Jennifer Garner était à la Bourse de New York vendredi après-midi. Elle venait de rendre publique son entreprise, Once Upon a Firm, avec les cofondateurs Cassandra Curtis et John Foraker. Les salariés et leurs enfants ont fait la fête à proximité.
« Nous avons probablement dormi une heure chacun », a déclaré Garner à Fortune quelques heures après le début des activités de la société sous le nom d’OFRM.
M. Curtis a fondé Once Upon a Farm en tant que marque d’aliments nutritionnels pour bébés il y a plus de 10 ans. Il y a plus de huit ans, Garner et Foraker l’ont rejoint pour porter l’entreprise à un nouveau niveau, et tous trois ont assumé le titre de co-fondateur. (M. Foraker, l’ancien PDG d’Annie’s, est le PDG de l’entreprise.) Once Upon a Farm réalise actuellement un chiffre d’affaires annuel de 200 millions de dollars et est vendu dans 19 000 magasins, selon les documents S-1. Bien que la marque ait commencé avec des aliments pour bébés, elle s’est également étendue aux aliments pour enfants tels que le populaire yaourt en sachet.

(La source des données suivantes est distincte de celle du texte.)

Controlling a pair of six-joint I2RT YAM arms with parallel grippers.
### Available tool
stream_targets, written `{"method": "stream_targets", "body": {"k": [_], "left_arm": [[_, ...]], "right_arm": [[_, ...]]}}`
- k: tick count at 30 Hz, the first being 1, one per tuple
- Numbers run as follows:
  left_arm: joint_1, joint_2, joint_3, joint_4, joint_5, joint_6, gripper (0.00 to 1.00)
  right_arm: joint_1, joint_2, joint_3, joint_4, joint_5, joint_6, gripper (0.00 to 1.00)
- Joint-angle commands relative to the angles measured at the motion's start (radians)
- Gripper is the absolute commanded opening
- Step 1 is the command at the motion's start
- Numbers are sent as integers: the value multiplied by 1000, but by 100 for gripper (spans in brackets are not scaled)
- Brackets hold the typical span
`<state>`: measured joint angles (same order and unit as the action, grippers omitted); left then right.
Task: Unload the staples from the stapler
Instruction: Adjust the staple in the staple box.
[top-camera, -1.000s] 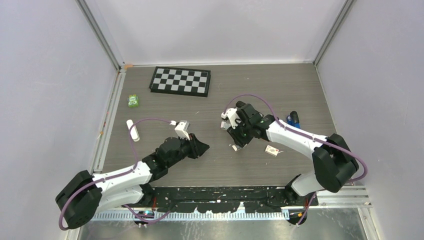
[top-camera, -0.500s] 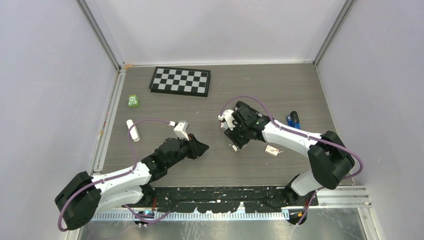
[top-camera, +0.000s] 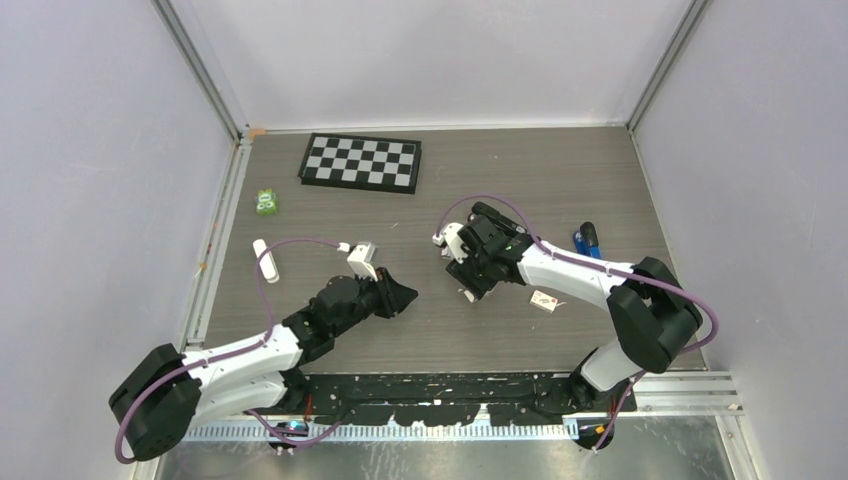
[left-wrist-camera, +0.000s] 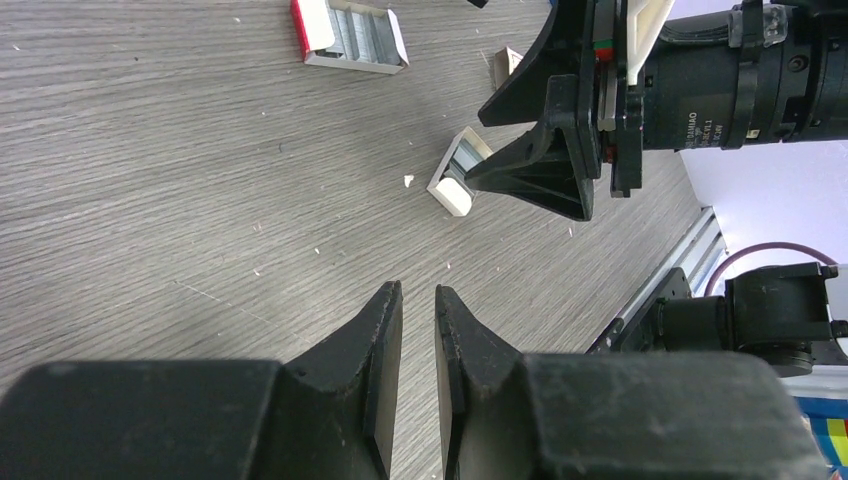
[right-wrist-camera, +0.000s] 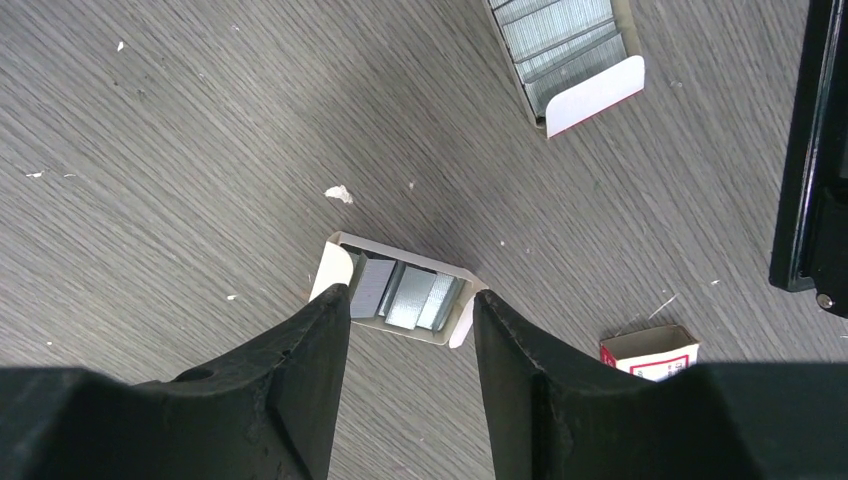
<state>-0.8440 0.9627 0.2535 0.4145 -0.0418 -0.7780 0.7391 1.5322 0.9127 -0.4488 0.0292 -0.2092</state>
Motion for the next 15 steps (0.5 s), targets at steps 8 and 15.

L’introduction en bourse de Once Upon a Farm a valorisé l’entreprise à 724 millions de dollars et a levé 198 millions de dollars. Le cours de l’action de la société a augmenté de près de 40 % par rapport à son cours d’inscription de 18 $ et se négocie désormais à 25,10 $. Le S-1 contient des détails concernant la structure de rémunération de M. Garner et de Once Upon a Firm. Elle siégera au conseil d’administration de la nouvelle société publique et continuera à exercer son rôle de cofondatrice et de porte-parole, ou « Farmer Gen », pour lequel elle a reçu 1 million de dollars l’année dernière et devrait gagner entre 2 et 3 millions de dollars par an jusqu’en 2028. Cela n’inclut pas ses options d’achat d’actions ni les bonus liés au prix d’introduction en bourse de la société.

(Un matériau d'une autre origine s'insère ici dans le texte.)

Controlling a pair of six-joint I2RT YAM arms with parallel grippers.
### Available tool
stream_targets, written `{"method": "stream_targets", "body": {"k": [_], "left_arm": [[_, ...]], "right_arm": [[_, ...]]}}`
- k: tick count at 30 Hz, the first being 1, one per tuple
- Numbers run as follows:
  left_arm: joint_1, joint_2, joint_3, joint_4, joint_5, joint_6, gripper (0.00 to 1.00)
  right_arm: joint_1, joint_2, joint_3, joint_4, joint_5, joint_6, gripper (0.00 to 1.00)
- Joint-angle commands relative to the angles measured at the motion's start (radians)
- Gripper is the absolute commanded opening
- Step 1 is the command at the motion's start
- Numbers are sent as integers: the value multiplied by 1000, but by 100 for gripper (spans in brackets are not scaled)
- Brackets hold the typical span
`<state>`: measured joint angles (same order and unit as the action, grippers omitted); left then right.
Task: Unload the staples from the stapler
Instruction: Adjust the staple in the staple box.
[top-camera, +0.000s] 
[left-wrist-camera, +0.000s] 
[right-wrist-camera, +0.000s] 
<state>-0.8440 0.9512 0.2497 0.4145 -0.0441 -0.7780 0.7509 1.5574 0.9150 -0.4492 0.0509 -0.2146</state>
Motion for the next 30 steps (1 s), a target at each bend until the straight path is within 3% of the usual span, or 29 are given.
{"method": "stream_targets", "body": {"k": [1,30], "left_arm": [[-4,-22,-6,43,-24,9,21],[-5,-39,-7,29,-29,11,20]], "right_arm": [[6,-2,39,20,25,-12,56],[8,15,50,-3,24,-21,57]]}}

Garner a déclaré que l’introduction en bourse aidera Once Upon a Farm à poursuivre sa mission consistant à « produire des améliorations systémiques dans la nutrition pédiatrique pour un monde plus heureux, plus sain et plus juste ». Si la marque avait cherché à se retirer d’un grand conglomérat alimentaire, l’équipe existante aurait perdu le contrôle de l’entreprise. Il s’agit d’une mission liée au travail de longue date de Garner en tant qu’ambassadeur de Save the Children. « Garder cette entreprise indépendante et la gérer nous-mêmes nous donne vraiment une chance de rester fidèles à nos valeurs consistant à démocratiser la bonne nourriture pour tous les enfants et à défendre les intérêts des parents », a déclaré Garner.
Après avoir levé ce financement, Once Upon a Farm prévoit de se concentrer sur les « boîtes à lunch », ou services destinés aux enfants plus âgés.
Le Wall Street Journal a qualifié « l’ère MAHA » de moment potentiel de Once Upon a Firm. La société a vérifié le nom du mouvement Make America Healthy Again dans son S-1 pour son impact potentiel sur le paysage réglementaire alimentaire.
Curtis estime qu’une plus grande attention portée aux ingrédients et à la nutrition est positive. « C’est vraiment excitant de voir les directives diététiques américaines enfin rattraper ce que nous avons toujours défendu et mettre vraiment l’accent sur les vrais aliments, fruits et légumes moins transformés », dit-elle.